The captain went to his side at one point but, not being trained in the medical arts, could do little to help his condition; instead he lay down very low beside him and talked to him in his ear. I could not hear what was said – none of us could – but perhaps it did some good, because his rolling and crying came to an end soon enough and before long he was just another soul in the boat, struggling to maintain both his spirits and his life against the oppressive forces of rain, sea and debasement.

We came close to some more reefs in the afternoon, and then to a series of small uninhabited islands, narrow enough that a healthy man might have trod his way from one side to the other in a morning. We landed briefly at several of these in the hope of finding more food, and Mr Bligh himself collected an armful of oysters, but they were so small they would have scarce comprised one man’s breakfast, let alone dinner for eighteen.

On the second island we found traces of turtle life but, to our disappointment, no turtles. We combed the thickets and beaches for them, but either they were too wise to be discovered or had blended as chameleons might into the glades, and once again we left with naught. By nightfall we were in our tub once again and setting forth for what the captain called the island of Timor but what we had named We-knew-not-where.

‘Oh, for an hour of Michael Byrn now,’ came a voice from the centre of the launch as we moved quietly through the night waters.
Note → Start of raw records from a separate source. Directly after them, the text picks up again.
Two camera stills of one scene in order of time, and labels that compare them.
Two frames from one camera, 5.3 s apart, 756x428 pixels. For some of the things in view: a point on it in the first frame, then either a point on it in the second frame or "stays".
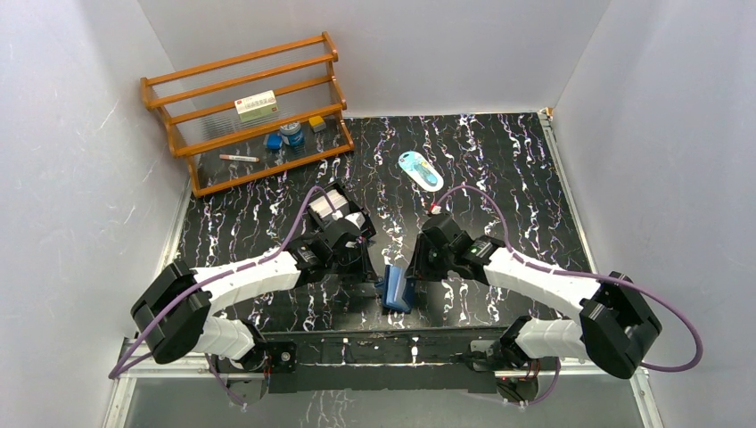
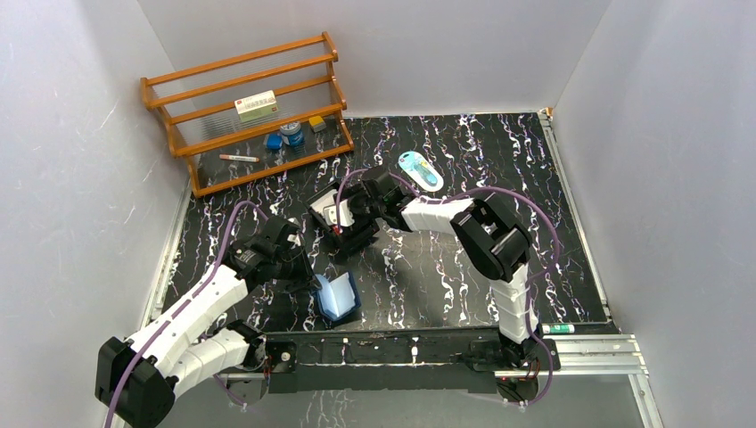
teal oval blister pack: (421, 171) stays
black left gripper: (366, 259) -> (305, 269)
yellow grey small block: (316, 123) stays
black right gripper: (418, 267) -> (359, 192)
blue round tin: (291, 134) stays
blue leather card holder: (398, 292) -> (338, 296)
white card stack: (322, 206) stays
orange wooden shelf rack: (255, 115) stays
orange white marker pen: (240, 158) stays
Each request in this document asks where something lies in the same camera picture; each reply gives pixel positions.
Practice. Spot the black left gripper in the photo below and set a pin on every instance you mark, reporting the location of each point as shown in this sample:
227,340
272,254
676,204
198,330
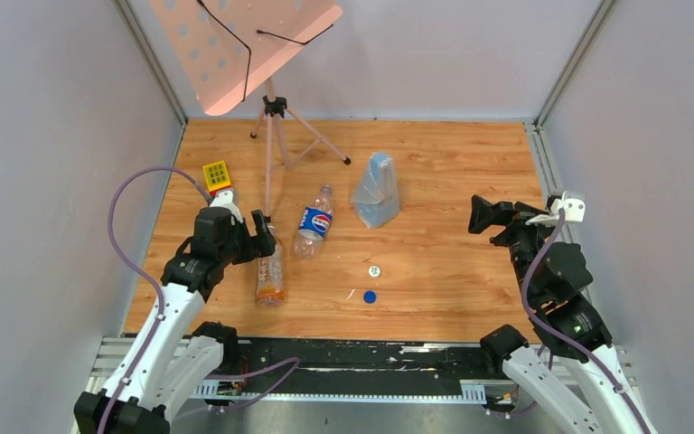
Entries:
254,240

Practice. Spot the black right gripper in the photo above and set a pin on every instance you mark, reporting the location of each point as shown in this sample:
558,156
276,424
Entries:
501,213

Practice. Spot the orange tea bottle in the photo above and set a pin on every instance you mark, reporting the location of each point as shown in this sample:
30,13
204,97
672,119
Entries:
270,289

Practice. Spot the clear Pepsi bottle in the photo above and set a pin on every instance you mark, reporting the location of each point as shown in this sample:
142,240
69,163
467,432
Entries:
315,223

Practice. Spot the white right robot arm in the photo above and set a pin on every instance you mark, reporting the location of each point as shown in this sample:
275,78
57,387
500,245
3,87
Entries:
582,385

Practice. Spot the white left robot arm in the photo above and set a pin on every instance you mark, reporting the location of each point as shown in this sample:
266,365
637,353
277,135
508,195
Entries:
151,383

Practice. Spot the blue bottle cap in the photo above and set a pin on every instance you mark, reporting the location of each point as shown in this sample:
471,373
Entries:
369,297

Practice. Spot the yellow red blue toy block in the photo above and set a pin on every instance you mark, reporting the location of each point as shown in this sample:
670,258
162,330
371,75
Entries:
217,176

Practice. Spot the blue item in plastic bag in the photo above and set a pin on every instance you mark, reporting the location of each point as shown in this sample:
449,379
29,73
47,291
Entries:
375,199

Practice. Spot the pink music stand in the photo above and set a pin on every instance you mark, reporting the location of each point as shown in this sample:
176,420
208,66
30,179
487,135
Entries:
228,49

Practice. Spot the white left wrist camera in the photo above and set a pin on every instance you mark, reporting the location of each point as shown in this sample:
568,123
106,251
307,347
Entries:
227,198

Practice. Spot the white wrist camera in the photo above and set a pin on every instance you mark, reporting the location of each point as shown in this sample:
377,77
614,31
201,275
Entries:
227,198
572,204

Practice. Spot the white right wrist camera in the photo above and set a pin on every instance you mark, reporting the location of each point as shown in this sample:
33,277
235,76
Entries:
572,204

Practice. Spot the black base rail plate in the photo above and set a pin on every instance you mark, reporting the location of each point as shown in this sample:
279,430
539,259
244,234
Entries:
362,368

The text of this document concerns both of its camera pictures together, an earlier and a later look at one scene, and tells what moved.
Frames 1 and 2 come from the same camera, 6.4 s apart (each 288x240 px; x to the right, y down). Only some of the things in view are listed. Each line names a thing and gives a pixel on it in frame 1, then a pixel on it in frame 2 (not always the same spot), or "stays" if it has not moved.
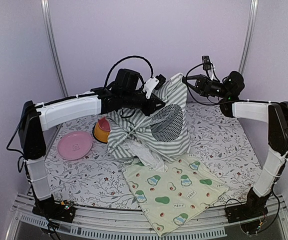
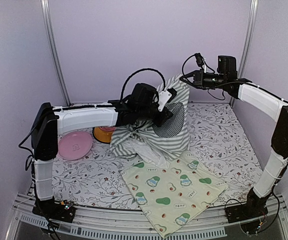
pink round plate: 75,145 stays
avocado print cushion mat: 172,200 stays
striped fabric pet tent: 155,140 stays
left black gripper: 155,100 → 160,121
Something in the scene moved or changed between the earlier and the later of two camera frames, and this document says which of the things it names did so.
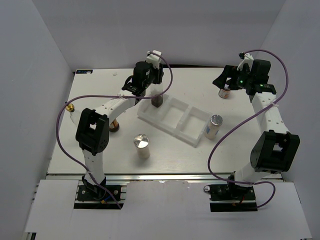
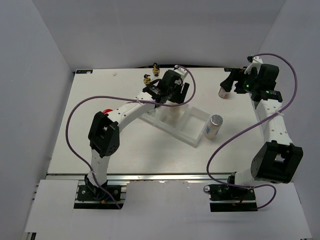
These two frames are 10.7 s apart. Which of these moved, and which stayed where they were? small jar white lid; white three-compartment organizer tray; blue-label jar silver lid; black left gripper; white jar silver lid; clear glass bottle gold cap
Moved: clear glass bottle gold cap; white jar silver lid; black left gripper
Stayed: white three-compartment organizer tray; small jar white lid; blue-label jar silver lid
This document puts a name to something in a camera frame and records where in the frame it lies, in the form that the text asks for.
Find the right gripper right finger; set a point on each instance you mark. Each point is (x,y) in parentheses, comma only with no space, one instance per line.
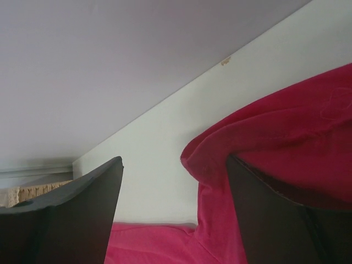
(280,223)

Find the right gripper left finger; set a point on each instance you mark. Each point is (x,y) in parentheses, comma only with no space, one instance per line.
(70,224)

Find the wicker basket with liner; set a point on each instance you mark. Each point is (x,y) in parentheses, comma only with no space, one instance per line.
(13,196)

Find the pink t shirt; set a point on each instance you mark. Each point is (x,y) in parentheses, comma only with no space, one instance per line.
(300,135)

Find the left aluminium frame post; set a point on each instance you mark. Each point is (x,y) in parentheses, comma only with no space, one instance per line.
(36,171)

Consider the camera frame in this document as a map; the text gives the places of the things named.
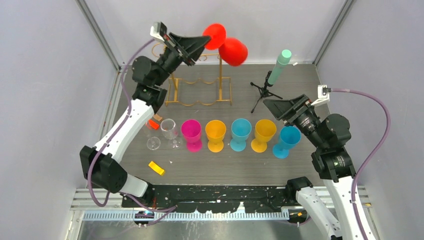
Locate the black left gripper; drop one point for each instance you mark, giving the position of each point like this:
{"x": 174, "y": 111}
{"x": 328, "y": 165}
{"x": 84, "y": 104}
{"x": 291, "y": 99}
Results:
{"x": 190, "y": 48}

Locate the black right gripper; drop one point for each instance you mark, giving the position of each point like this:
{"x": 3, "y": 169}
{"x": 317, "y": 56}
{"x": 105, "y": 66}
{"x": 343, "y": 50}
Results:
{"x": 280, "y": 108}

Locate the yellow wine glass back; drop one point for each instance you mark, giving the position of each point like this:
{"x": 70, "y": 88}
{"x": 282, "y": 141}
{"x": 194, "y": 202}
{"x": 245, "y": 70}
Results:
{"x": 264, "y": 131}

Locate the yellow wine glass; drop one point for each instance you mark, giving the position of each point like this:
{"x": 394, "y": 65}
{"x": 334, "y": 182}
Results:
{"x": 215, "y": 131}
{"x": 264, "y": 131}

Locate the blue wine glass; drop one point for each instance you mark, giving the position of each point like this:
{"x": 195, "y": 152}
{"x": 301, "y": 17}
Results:
{"x": 289, "y": 137}
{"x": 240, "y": 131}

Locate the red wine glass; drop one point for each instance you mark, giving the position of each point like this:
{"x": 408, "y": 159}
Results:
{"x": 231, "y": 49}

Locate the yellow wine glass front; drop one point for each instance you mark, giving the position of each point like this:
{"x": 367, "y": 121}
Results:
{"x": 215, "y": 131}

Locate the pink wine glass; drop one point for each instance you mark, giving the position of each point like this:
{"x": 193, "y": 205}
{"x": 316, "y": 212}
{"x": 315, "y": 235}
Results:
{"x": 191, "y": 130}

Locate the clear wine glass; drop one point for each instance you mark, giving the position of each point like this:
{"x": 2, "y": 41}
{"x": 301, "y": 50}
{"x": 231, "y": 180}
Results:
{"x": 170, "y": 131}
{"x": 153, "y": 142}

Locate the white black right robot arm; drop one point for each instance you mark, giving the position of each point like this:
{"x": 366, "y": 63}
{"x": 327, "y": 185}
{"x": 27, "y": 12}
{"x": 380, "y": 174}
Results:
{"x": 332, "y": 163}

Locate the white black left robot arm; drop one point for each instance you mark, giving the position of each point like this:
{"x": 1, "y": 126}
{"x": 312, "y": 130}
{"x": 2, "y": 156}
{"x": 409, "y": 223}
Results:
{"x": 101, "y": 163}

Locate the small black tripod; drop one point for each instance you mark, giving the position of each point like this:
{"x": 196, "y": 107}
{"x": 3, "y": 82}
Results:
{"x": 263, "y": 91}

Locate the tan wooden block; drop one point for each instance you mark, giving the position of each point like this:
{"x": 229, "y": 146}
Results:
{"x": 158, "y": 117}

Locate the orange red block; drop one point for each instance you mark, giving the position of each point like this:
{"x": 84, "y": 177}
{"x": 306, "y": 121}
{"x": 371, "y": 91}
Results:
{"x": 154, "y": 125}

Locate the yellow block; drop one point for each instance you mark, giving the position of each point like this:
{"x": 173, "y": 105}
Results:
{"x": 156, "y": 168}

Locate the gold wire glass rack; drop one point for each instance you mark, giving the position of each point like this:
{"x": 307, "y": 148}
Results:
{"x": 174, "y": 91}

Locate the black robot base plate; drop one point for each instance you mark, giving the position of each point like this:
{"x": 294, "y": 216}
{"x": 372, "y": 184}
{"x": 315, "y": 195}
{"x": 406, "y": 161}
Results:
{"x": 214, "y": 198}

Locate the aluminium frame rail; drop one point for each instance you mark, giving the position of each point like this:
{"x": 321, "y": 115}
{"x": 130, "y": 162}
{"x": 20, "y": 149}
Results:
{"x": 113, "y": 211}

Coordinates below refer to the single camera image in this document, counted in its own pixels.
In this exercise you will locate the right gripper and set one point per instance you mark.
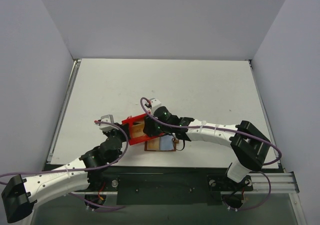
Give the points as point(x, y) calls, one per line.
point(149, 129)

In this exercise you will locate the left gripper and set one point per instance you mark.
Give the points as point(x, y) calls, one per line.
point(122, 129)

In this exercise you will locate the red plastic bin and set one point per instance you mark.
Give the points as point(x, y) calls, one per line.
point(134, 120)

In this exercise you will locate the gold card with chip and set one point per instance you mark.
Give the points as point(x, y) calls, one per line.
point(153, 145)

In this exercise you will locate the brown leather card holder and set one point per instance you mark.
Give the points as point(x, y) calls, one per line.
point(167, 144)

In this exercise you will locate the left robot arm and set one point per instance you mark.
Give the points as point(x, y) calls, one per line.
point(26, 191)

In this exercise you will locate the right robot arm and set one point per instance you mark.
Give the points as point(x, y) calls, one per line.
point(249, 145)

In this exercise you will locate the gold cards in bin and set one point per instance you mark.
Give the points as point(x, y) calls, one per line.
point(137, 130)

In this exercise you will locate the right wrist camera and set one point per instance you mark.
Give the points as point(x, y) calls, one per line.
point(152, 104)

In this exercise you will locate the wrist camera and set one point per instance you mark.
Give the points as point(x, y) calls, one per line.
point(105, 123)
point(152, 104)

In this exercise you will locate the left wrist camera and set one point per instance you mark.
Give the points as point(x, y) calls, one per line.
point(105, 123)

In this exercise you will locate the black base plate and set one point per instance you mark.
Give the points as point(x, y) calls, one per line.
point(138, 185)

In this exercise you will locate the aluminium table frame rail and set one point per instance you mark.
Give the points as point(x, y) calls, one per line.
point(221, 92)

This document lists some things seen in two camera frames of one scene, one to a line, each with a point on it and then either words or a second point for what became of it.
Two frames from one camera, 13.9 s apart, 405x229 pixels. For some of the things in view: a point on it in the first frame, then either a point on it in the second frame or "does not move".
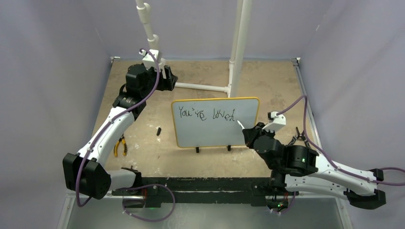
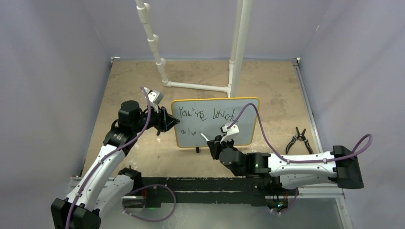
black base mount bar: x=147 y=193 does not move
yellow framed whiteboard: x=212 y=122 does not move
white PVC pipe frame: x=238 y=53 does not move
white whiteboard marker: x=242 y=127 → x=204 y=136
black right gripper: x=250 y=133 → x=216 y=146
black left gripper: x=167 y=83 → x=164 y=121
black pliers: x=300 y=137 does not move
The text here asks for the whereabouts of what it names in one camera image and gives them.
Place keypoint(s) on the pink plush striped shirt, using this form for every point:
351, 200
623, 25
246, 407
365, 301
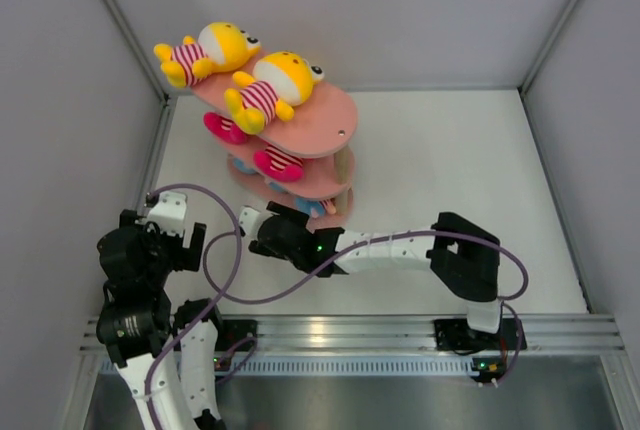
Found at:
224, 128

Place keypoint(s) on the white pink-eared plush toy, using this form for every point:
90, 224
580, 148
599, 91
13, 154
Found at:
279, 165

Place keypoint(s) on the pink three-tier wooden shelf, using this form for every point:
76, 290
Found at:
320, 135

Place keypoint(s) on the large yellow plush on shelf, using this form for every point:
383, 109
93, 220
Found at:
220, 47

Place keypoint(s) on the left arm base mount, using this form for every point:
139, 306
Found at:
236, 332

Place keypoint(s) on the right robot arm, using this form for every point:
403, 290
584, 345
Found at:
463, 257

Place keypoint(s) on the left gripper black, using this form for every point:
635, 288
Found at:
185, 258

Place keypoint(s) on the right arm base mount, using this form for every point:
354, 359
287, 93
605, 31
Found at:
454, 335

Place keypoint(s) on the blue plush under shelf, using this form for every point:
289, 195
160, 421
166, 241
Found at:
240, 166

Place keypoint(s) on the aluminium front rail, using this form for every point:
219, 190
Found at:
546, 334

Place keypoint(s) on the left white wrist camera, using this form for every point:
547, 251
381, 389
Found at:
169, 213

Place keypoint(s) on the yellow plush striped shirt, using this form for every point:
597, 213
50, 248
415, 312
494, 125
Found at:
278, 83

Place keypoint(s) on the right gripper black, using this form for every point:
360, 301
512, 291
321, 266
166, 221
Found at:
299, 218

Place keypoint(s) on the peach-faced boy plush doll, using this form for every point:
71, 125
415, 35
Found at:
274, 186

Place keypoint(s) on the slotted grey cable duct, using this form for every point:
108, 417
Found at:
261, 364

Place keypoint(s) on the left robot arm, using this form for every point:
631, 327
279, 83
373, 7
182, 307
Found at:
167, 365

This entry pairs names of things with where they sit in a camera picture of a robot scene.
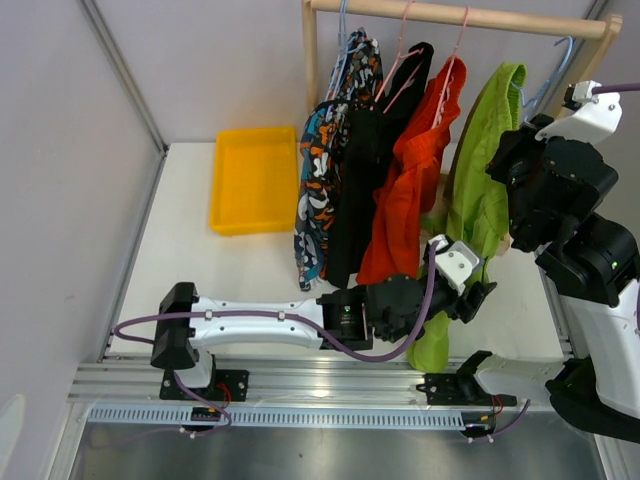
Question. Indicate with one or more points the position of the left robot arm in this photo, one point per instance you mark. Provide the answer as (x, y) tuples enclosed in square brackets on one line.
[(395, 309)]

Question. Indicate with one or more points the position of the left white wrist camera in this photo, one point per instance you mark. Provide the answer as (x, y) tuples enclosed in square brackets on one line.
[(455, 261)]

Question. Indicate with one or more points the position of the green shorts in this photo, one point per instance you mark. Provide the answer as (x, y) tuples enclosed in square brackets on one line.
[(477, 211)]

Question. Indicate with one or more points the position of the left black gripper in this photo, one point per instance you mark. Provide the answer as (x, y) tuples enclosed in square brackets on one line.
[(465, 309)]

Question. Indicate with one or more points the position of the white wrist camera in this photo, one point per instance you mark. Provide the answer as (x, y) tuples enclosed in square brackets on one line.
[(455, 261), (593, 115)]

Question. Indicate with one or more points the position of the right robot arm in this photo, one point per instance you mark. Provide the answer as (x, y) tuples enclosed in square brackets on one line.
[(555, 179)]

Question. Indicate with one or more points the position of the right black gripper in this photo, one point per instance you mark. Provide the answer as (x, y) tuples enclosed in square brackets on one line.
[(515, 143)]

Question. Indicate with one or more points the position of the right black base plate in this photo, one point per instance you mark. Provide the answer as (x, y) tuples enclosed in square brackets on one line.
[(453, 389)]

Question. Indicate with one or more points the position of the aluminium mounting rail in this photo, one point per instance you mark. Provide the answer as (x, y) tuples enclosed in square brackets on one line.
[(293, 381)]

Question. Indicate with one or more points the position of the black shorts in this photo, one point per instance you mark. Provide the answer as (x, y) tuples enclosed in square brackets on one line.
[(372, 127)]

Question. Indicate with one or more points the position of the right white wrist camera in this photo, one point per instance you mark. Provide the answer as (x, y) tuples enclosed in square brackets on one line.
[(593, 115)]

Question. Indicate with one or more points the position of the yellow plastic tray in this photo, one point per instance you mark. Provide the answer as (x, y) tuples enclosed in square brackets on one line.
[(255, 181)]

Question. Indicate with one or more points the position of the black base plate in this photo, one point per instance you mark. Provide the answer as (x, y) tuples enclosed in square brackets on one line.
[(453, 389), (224, 386)]

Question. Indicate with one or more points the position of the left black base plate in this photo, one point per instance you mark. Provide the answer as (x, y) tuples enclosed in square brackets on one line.
[(224, 386)]

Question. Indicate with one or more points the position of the slotted cable duct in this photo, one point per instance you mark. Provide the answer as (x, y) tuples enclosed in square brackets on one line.
[(416, 419)]

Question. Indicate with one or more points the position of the blue patterned shorts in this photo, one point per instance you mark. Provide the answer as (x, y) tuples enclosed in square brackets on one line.
[(323, 137)]

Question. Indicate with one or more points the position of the wooden clothes rack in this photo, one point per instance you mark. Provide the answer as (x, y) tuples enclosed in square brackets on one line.
[(600, 33)]

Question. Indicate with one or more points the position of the orange patterned camo shorts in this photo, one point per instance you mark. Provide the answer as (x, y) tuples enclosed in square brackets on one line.
[(358, 72)]

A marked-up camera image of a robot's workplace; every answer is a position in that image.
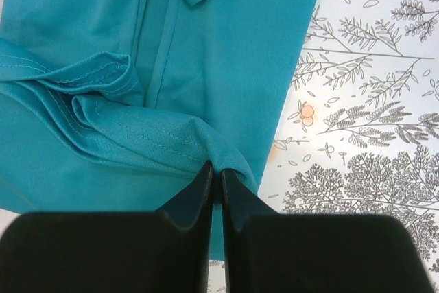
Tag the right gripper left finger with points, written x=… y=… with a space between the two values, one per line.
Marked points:
x=166 y=250

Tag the teal t shirt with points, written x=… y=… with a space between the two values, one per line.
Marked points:
x=115 y=105

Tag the floral patterned table mat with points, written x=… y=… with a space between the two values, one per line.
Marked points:
x=351 y=137

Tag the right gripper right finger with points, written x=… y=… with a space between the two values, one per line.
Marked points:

I nodded my head in agreement, for a little music from our ship’s fiddle-player would surely have lifted our spirits a deal; even the memory of our nightly dancing to invigorate our blood-streams was a happy one.

‘Mr Byrn is a pirate and a mutineer,’ snapped Captain Bligh in reply. ‘And I’ll not have his name uttered on this launch.’

‘Aye, but he could give “Nancy o’ the Gales” a good seeing-to,’ said Mr Hall a little sorrowfully, and I could not help but recall that evening when he had been selected to dance to that very song and I had made the careless choice of Mr Heywood, the scut, as his molly. It all seemed so long ago now. A different lifetime. When I had been a mere lad.

‘I don’t care to hear of it,’ said the captain, and I could tell by his tone that in other circumstances he would have shouted this out, but that on this night he was too fatigued to strain his voice. ‘If another man wants to give voice to song, then so be it,’ he added. ‘But let us know of no treason-makers and let us not have that song.’

No one bothered. We had scarcely the energy.